Goal of the exercise> The lines to copy are those holding the string "respond" in the entries below.

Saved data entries
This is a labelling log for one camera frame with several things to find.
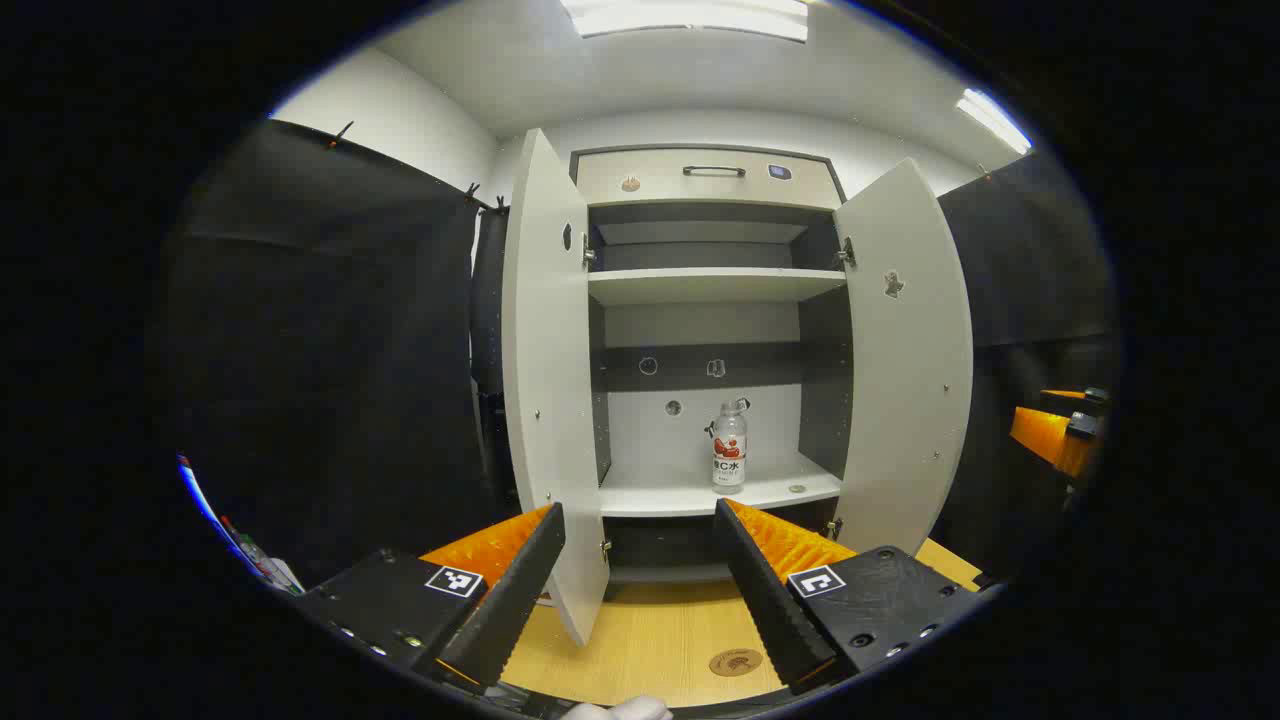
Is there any clear bottle with red label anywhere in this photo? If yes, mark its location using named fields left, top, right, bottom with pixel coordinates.
left=711, top=400, right=749, bottom=495

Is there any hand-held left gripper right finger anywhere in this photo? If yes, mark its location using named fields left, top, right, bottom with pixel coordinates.
left=714, top=498, right=986, bottom=696

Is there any white and grey cabinet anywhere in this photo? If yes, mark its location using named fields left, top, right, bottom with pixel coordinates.
left=570, top=145, right=853, bottom=586

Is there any ceiling light panel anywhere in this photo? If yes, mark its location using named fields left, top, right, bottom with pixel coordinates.
left=954, top=87, right=1034, bottom=157
left=558, top=0, right=810, bottom=43

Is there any white cabinet drawer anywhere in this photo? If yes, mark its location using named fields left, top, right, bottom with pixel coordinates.
left=574, top=149, right=844, bottom=212

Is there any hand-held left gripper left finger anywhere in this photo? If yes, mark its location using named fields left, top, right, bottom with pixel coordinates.
left=295, top=503, right=566, bottom=691

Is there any white cabinet door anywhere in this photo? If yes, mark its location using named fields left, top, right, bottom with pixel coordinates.
left=502, top=128, right=611, bottom=646
left=833, top=158, right=976, bottom=557

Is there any black backdrop cloth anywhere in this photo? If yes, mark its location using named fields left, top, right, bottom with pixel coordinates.
left=935, top=150, right=1121, bottom=581
left=160, top=118, right=511, bottom=591

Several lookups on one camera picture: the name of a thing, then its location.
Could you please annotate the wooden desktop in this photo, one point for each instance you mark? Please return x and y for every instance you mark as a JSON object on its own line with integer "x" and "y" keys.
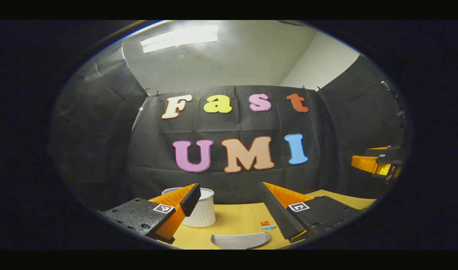
{"x": 232, "y": 221}

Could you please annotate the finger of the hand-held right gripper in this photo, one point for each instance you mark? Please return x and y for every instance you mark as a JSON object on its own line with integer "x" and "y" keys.
{"x": 382, "y": 157}
{"x": 379, "y": 147}

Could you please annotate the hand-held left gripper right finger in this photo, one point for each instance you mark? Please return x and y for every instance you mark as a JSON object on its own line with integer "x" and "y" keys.
{"x": 281, "y": 217}

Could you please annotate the white ribbed garbage bin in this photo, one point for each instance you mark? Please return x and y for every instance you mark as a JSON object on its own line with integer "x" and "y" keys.
{"x": 204, "y": 213}

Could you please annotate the black backdrop cloth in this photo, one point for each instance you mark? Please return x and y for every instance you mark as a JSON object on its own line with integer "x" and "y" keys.
{"x": 232, "y": 123}

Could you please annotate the blue paper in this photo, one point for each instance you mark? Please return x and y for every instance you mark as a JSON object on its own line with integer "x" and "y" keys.
{"x": 268, "y": 227}

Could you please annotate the grey plastic dustpan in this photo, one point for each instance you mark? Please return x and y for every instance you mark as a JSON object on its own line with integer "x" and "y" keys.
{"x": 240, "y": 240}

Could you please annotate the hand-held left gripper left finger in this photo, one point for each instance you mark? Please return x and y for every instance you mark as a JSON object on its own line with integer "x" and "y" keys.
{"x": 191, "y": 198}

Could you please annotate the ceiling light panel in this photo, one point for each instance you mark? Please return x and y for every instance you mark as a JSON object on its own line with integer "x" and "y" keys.
{"x": 180, "y": 37}

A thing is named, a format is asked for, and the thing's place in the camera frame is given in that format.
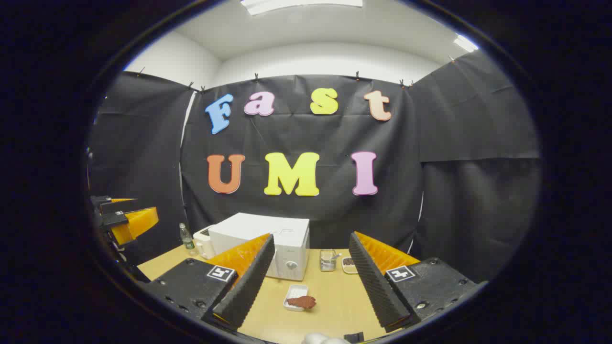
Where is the clear plastic water bottle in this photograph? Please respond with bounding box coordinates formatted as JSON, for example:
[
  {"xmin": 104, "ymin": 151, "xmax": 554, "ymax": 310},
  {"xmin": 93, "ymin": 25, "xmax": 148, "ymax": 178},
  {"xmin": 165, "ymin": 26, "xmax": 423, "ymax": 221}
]
[{"xmin": 179, "ymin": 223, "xmax": 197, "ymax": 256}]

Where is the small ceiling light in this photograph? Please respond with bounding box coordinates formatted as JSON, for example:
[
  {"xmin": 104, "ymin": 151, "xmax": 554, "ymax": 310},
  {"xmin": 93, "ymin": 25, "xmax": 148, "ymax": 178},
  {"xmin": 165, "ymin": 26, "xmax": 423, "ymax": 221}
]
[{"xmin": 453, "ymin": 34, "xmax": 479, "ymax": 52}]

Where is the black backdrop cloth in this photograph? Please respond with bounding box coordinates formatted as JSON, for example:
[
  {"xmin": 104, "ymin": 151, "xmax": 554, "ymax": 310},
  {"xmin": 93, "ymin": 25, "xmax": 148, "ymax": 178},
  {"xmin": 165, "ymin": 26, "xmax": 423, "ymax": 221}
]
[{"xmin": 87, "ymin": 50, "xmax": 542, "ymax": 282}]

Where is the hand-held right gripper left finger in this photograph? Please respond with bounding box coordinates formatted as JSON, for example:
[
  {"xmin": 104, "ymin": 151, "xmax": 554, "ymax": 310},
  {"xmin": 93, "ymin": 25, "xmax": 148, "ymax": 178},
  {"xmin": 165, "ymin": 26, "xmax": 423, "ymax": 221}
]
[{"xmin": 143, "ymin": 233, "xmax": 276, "ymax": 331}]

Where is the white microwave oven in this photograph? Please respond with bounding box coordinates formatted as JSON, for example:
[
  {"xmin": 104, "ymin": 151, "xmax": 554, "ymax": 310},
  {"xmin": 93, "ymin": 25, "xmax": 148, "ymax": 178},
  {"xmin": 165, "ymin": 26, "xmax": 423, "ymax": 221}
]
[{"xmin": 208, "ymin": 213, "xmax": 310, "ymax": 281}]

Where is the metal wire utensil holder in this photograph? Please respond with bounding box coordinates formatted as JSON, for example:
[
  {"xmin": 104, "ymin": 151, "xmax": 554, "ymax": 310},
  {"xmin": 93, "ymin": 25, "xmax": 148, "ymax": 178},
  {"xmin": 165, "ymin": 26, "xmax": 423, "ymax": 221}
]
[{"xmin": 319, "ymin": 248, "xmax": 342, "ymax": 272}]

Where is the white rectangular dish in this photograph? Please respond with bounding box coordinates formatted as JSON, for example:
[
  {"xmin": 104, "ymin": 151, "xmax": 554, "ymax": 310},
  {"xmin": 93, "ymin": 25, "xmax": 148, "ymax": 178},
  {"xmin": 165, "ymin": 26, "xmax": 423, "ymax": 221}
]
[{"xmin": 283, "ymin": 284, "xmax": 309, "ymax": 312}]

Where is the white toaster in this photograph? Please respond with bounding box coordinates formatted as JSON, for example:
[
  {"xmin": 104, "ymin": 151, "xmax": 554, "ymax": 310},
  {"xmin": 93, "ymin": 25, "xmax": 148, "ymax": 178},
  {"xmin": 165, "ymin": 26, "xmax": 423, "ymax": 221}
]
[{"xmin": 193, "ymin": 225, "xmax": 216, "ymax": 260}]

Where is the long ceiling light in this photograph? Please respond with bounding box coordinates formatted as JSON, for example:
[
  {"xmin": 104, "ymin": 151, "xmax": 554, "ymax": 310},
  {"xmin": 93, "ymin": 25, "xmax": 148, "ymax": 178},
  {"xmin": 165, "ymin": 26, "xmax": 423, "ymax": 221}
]
[{"xmin": 240, "ymin": 0, "xmax": 364, "ymax": 16}]

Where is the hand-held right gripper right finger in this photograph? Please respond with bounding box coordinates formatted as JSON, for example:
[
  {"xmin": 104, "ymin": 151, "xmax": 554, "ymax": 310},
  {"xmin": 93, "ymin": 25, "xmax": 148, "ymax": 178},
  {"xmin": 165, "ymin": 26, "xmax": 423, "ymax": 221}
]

Task solution>
Where is the clear plastic water bottle in this photograph? Please respond with bounding box coordinates formatted as JSON, for example:
Where is the small ceiling light in this photograph? Please respond with bounding box coordinates formatted as JSON, for example:
Where is the black backdrop cloth in this photograph? Please respond with bounding box coordinates formatted as JSON, for example:
Where is the hand-held right gripper left finger in this photograph? Please respond with bounding box coordinates formatted as JSON, for example:
Where is the white microwave oven in this photograph? Please respond with bounding box coordinates formatted as JSON, for example:
Where is the metal wire utensil holder in this photograph? Please respond with bounding box coordinates formatted as JSON, for example:
Where is the white rectangular dish in this photograph? Please respond with bounding box coordinates formatted as JSON, for example:
Where is the white toaster in this photograph? Please respond with bounding box coordinates formatted as JSON, for example:
Where is the long ceiling light in this photograph? Please respond with bounding box coordinates formatted as JSON, for example:
Where is the hand-held right gripper right finger in this photograph? Please respond with bounding box coordinates formatted as JSON, for example:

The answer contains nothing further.